• What you need to do
Starting with the line below that holds "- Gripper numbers" and stopping after the line that holds "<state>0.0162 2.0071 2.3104", transcribe the lines exactly, leaving out all pictures.

• Given material

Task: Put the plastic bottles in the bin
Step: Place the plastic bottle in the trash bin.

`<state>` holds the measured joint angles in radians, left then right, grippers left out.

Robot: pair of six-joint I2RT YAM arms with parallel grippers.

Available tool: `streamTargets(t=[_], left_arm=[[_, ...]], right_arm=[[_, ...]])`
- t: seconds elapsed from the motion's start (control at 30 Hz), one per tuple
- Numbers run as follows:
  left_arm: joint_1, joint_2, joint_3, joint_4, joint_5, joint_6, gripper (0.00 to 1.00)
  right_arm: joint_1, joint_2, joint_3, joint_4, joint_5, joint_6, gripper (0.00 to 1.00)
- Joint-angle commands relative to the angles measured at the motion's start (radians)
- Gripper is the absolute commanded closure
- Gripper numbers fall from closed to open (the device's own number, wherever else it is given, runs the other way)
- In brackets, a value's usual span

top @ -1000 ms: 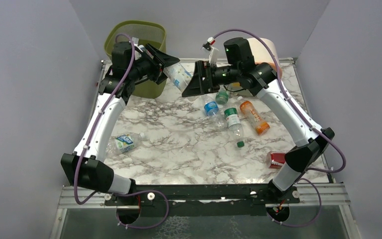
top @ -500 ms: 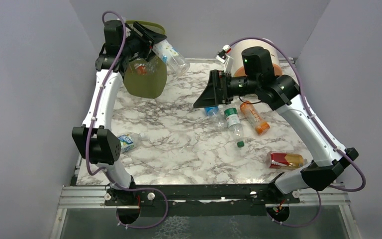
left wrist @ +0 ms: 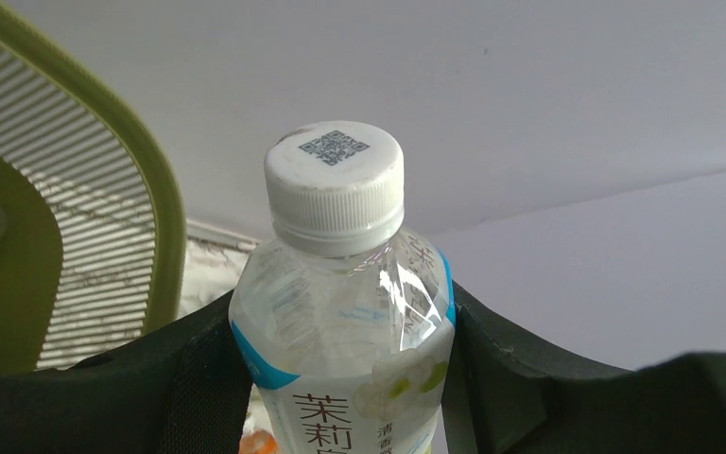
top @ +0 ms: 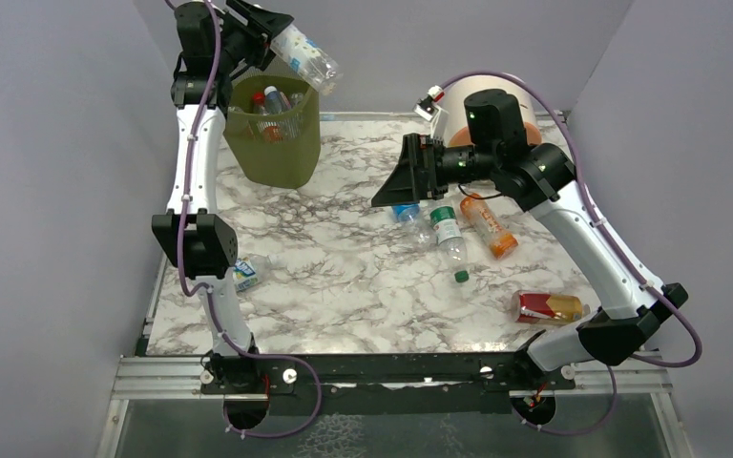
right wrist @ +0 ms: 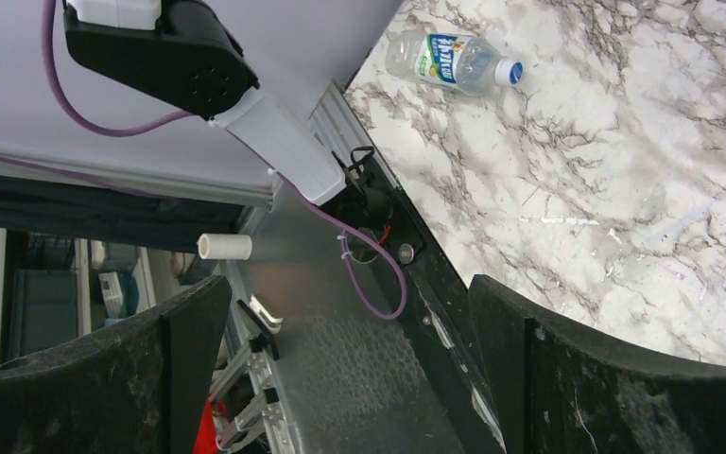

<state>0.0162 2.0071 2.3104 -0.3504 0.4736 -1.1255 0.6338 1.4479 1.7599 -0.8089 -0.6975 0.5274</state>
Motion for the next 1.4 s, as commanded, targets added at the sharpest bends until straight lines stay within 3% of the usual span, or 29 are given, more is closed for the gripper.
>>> streamTargets(t=[0.0, 0.4, 0.63, 0.7, 0.8, 0.87, 1.0, 1.37], left_arm=[[0.049, 0.038, 0.049, 0.162, -0.047, -0.035, 0.4], [0.157, 0.034, -0.046, 0.362, -0.141, -0.063, 0.4], [0.174, 0.05, -0.05, 0.355, -0.167, -0.011, 0.39], [0.174, 0.053, -0.05, 0.343, -0.167, 0.003, 0.36], [0.174, 0.053, -0.053, 0.319, -0.169, 0.019, 0.18], [0.174, 0.057, -0.036, 0.281, -0.169, 0.044, 0.13], [0.175, 0.051, -0.035, 0.212, -0.176, 0.087, 0.1], [0.182, -0.041, -0.113, 0.207, -0.161, 0.082, 0.09]], right_arm=[[0.004, 0.002, -0.014, 0.005, -0.032, -0.002, 0.01], [0.004, 0.0, -0.038, 0.009, -0.045, -0.004, 0.01], [0.004, 0.001, -0.049, 0.014, -0.051, -0.004, 0.01], [0.004, 0.002, -0.051, 0.014, -0.052, -0.004, 0.01], [0.004, 0.0, -0.054, 0.016, -0.054, -0.004, 0.01], [0.004, 0.001, -0.057, 0.017, -0.055, -0.004, 0.01], [0.004, -0.002, -0.066, 0.022, -0.058, -0.003, 0.01], [0.004, -0.005, -0.091, 0.036, -0.065, 0.0, 0.0]])
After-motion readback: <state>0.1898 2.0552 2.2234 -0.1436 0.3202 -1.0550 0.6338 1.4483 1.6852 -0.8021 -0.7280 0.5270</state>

• Expected answer
- Gripper numbers fall from closed to open (the device's own number, wherever else it is given, runs the other way)
- In brackets, a value's usual span

top @ -1000 ms: 
top @ -500 ms: 
left wrist @ +0 ms: 
top @ +0 ms: 
right wrist @ +0 ms: 

<state>0.0162 2.0071 2.3104 -0.3504 0.4736 -1.1255 0.6338 1.4479 1.7599 -0.8089 -0.6975 0.5274</state>

The exercise asks for nothing more than this.